One Explorer owner advised the following:
- Remove the steering column shrouds
- You will see a blue wire that enters the key switch assembly itself
- This wire is responsible for causing the ‘ding’ noise for leaving the key in the ignition
- It grounds the wire when the key is inserted thus shutting off the alarm
- If the wire comes loose it will never ground out
- So the ding will activate when ever the door is open, key or no key.
- You can use a small zip tie to make sure its kept firmly in place.
- This shouldn’t take more than 15 minutes.
Ford Explorer Beeps While Driving
If you are experiencing beeping whilst driving your Ford Explorer this may be caused by a faulty door latch, if you have a ‘door ajar’ light on the dashboard then this is almost certainly the case.
Faulty latches are quite common – you may need to have it replaced although you should first try spraying it with something like WD-40.
If it’s not related to the door sensor/latch then it could be caused by a damaged wire.
A lot of mysterious beeps and electrical problems can be traced back to damaged wire(s) in the boot between the body and the driver’s door.
It could also be related to a faulty door ajar switch.
In some instances weight on the passenger seat from a bag, groceries or even a pet dog can cause the seatbelt chime to go off, in which case you can try fastening the passenger seat belt.
You may also be interested in our article: Ford Explorer Tune-Up & Maintenance Costs (Useful Guide)

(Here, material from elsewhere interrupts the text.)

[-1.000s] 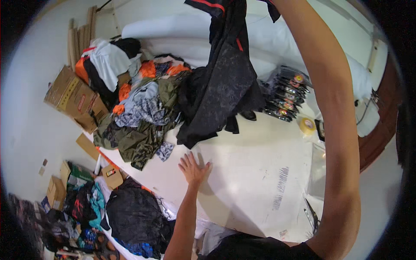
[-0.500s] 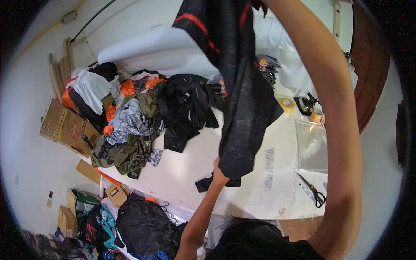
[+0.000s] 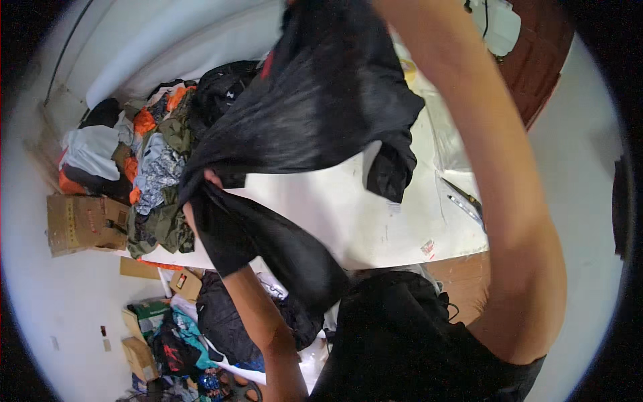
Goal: Folding black clothes and placing them in clear plastic bags.
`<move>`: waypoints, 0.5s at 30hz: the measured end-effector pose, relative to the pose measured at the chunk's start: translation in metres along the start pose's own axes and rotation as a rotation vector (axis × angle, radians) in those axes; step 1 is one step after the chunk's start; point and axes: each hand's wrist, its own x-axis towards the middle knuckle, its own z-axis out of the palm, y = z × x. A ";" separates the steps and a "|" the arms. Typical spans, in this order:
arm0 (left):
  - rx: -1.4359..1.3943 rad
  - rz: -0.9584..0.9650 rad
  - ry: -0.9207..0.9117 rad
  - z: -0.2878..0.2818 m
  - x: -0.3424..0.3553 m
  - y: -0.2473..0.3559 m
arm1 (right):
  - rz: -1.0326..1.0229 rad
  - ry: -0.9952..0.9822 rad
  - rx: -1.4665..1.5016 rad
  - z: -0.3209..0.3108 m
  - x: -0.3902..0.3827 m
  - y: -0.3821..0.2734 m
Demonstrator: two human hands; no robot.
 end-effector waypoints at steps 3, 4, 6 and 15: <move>0.470 0.262 0.037 -0.036 0.007 0.034 | -0.019 -0.397 0.494 0.030 -0.150 -0.072; 0.528 0.302 0.010 -0.050 0.007 0.043 | -0.071 -0.538 0.547 0.019 -0.194 -0.092; 0.176 0.072 0.146 -0.054 -0.001 0.053 | -0.318 -0.680 0.690 -0.014 -0.295 -0.105; 0.995 -0.292 0.319 -0.196 -0.072 0.004 | 0.036 -1.130 0.252 -0.270 -0.600 0.095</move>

Ford Explorer Beeps Twice When Locking
If your Ford Explorer beeps or honks twice when you lock it this can be caused by a second set of keys being left in the car, a door being left open or not shut properly, keys left in the ignition or if the hood is open.
It’s the car’s way of telling you something isn’t right.

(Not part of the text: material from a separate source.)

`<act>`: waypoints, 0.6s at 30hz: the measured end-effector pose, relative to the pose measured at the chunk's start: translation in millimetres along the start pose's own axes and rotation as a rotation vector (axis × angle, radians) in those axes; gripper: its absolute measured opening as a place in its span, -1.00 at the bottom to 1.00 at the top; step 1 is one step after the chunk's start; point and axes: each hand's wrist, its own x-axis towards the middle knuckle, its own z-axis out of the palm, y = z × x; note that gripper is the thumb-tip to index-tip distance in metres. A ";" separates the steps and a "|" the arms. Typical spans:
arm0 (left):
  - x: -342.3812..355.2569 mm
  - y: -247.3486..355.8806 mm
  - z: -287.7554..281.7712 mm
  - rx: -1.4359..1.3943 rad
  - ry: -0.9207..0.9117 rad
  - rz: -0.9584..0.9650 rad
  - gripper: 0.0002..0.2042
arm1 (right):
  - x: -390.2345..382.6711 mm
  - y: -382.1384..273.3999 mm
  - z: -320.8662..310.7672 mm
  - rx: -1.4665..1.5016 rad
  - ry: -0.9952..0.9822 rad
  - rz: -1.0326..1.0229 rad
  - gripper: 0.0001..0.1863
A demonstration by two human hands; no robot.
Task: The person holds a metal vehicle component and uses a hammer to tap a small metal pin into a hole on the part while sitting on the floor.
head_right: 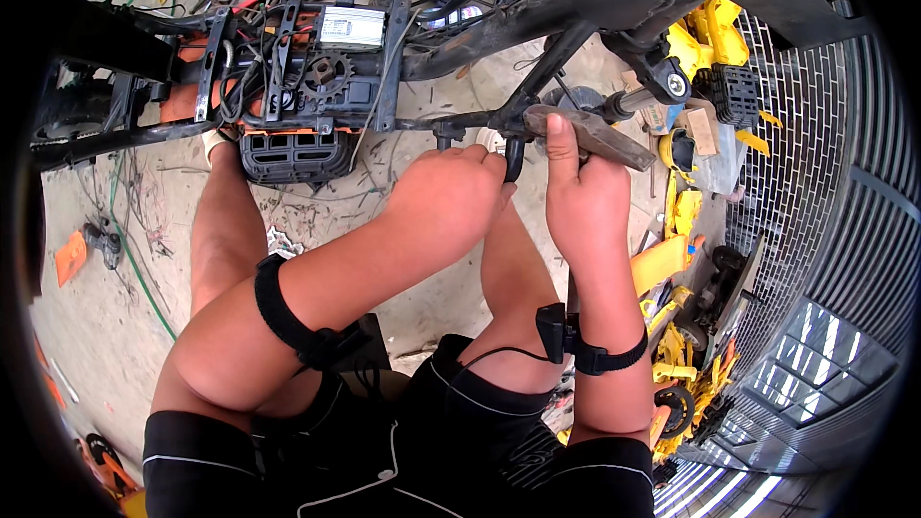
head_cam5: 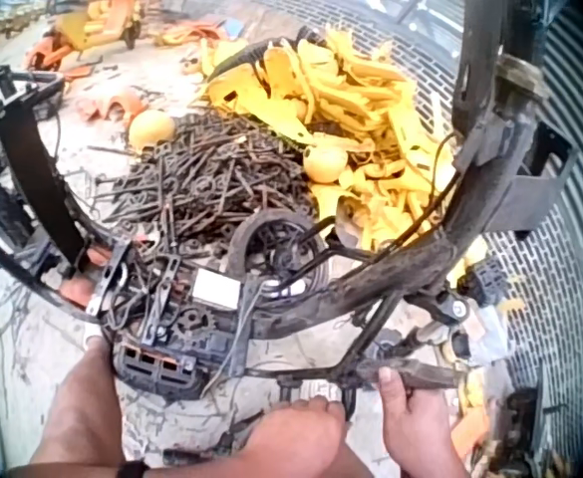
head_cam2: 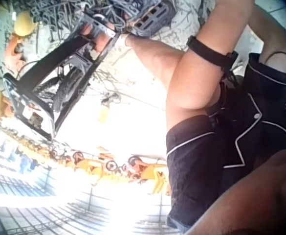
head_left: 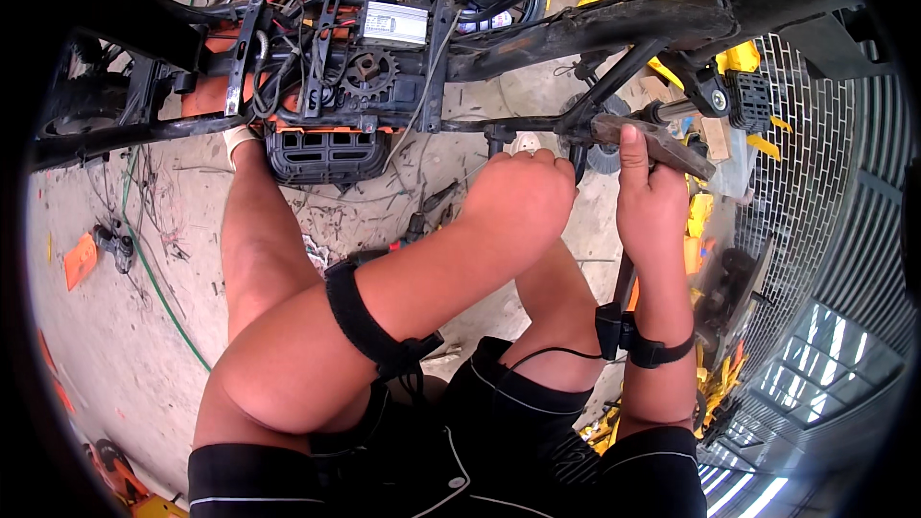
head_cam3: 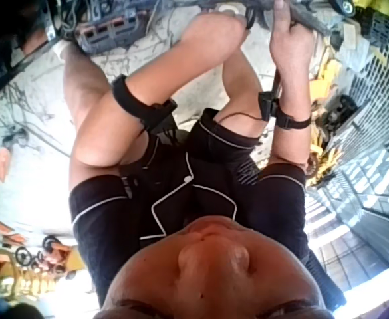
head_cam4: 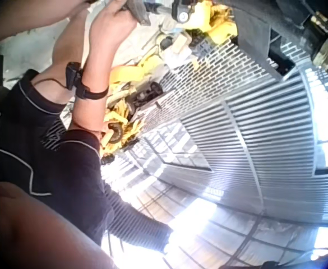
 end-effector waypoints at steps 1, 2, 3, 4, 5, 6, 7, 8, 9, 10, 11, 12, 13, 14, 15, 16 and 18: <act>0.2 -0.8 1.2 0.010 0.006 -0.004 -0.74 | 1.8 -1.0 0.1 -0.010 -0.008 -0.050 -0.57; 0.5 -2.1 4.2 0.020 0.011 -0.007 -0.75 | 3.7 -1.4 0.1 -0.020 -0.015 -0.100 -0.57; -0.1 -0.5 4.9 0.027 0.012 -0.006 -0.75 | 3.9 -2.4 -2.5 -0.032 -0.021 -0.144 -0.57; -1.2 -0.1 5.2 0.031 0.010 -0.008 -0.75 | 5.3 -5.1 -6.0 -0.043 -0.058 -0.100 -0.56; -2.9 -0.7 4.8 0.034 0.008 -0.011 -0.75 | 7.3 -8.8 -10.2 -0.054 -0.095 -0.055 -0.55; -2.0 -1.2 4.1 0.039 0.012 -0.012 -0.75 | 9.8 -10.2 -13.0 -0.065 -0.129 -0.016 -0.53; -0.8 -0.1 3.5 0.033 0.012 -0.006 -0.76 | 10.6 -8.5 -14.6 -0.042 -0.119 -0.012 -0.53; 0.2 1.0 2.7 0.027 0.012 -0.001 -0.76 | 11.4 -5.4 -15.9 -0.018 -0.109 -0.009 -0.52; -0.5 0.4 2.2 0.022 0.009 0.002 -0.77 | 11.5 -3.4 -15.9 0.008 -0.103 -0.004 -0.51; -0.6 -0.2 2.8 0.030 0.016 0.006 -0.77 | 12.3 -3.1 -19.0 -0.005 -0.076 0.010 -0.51; -0.2 -0.7 3.9 0.038 0.024 0.010 -0.77 | 13.5 -3.7 -24.1 -0.018 -0.049 0.023 -0.51; -0.8 -1.3 4.6 0.045 0.030 0.009 -0.78 | 13.8 -5.0 -27.1 -0.010 -0.034 0.031 -0.51; -2.0 -2.5 4.9 0.050 0.026 0.010 -0.78 | 13.7 -6.0 -28.9 0.002 -0.017 0.036 -0.50; -3.3 -3.9 4.9 0.055 0.022 0.010 -0.79 | 12.6 -7.6 -30.1 0.035 -0.009 0.035 -0.50; -3.8 -4.9 4.6 0.060 0.018 0.014 -0.80 | 11.0 -10.2 -27.7 0.019 -0.009 0.020 -0.50; -4.3 -5.8 4.8 0.051 0.021 0.019 -0.81 | 9.2 -12.6 -25.7 0.003 -0.010 0.006 -0.50; -4.1 -5.8 5.1 0.031 0.025 0.034 -0.83 | 5.8 -11.6 -16.4 -0.080 -0.024 -0.035 -0.50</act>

You may also notice two honks if you leave a phone or iPad or accessory plugged in the charging port and walk away from the vehicle, for example, to a gas station.
It’s never a good idea to leave valuables on display especially in an unlocked vehicle.
What Else Could be Causing the Beeping Noise?
Faulty ignition switch: If you have a faulty ignition switch, the car will think the key is still left in the ignition which can trigger a beeping sound.
Leave the key in: Try leaving the key in the ignition, open the driver’s door and then turn off your vehicle.
Door chime contact: If the door chime contact next to the ignition cylinder has fallen out of the slot it belongs in, it can be glued back in place.
Fob battery: Make sure your key fob battery has plenty of life left.
Low temperature: Some models have a feature built in whereby when the temperature drops below 39.2°F (4°C ) the car will beep to warn you that there could be ice about and to drive carefully.
Seat belts, door ajar, lights on: These three are often the usual suspects.
Faulty latches: If you’ve got a door latch that’s sticking this will trigger the door ajar alarm, try lubricating with WD-40 if not the latch will need replacing.
Take it to a Ford Dealership: If needed, take the car to a Ford dealership. Tell them you are NOT paying for a check on what the problem might be. Ask them if they will check it for free. Most Ford Dealerships and other places do quick/initial diagnosis for no money as they plan to make money for the repair of your vehicle.
Check for recalls or TSBs: By entering your vehicle’s VIN number on Ford’s recall page you can determine whether or not there is a recall for your vehicle and if there is you’ll want to get it fixed. Similarly, a quick google search will help you determine whether there is a Technical Service Bulletin for your car, these are less serious but may give a reason why your car is beeping.
Diagnosing Beeps With a Scanner
Another possible option if you’re hearing a beeping sound is to use an OBD2 diagnostic scanner tool.
These are fairly easy to use, you simply plug them into your car – there’s usually an OBD2 port under the steering wheel.
Once you have the scan codes you can research these online specifically for the Explorer.
There are also OBD apps available so you can connect your car straight to your smartphone (either with a cable or Bluetooth) without even needing a scanner.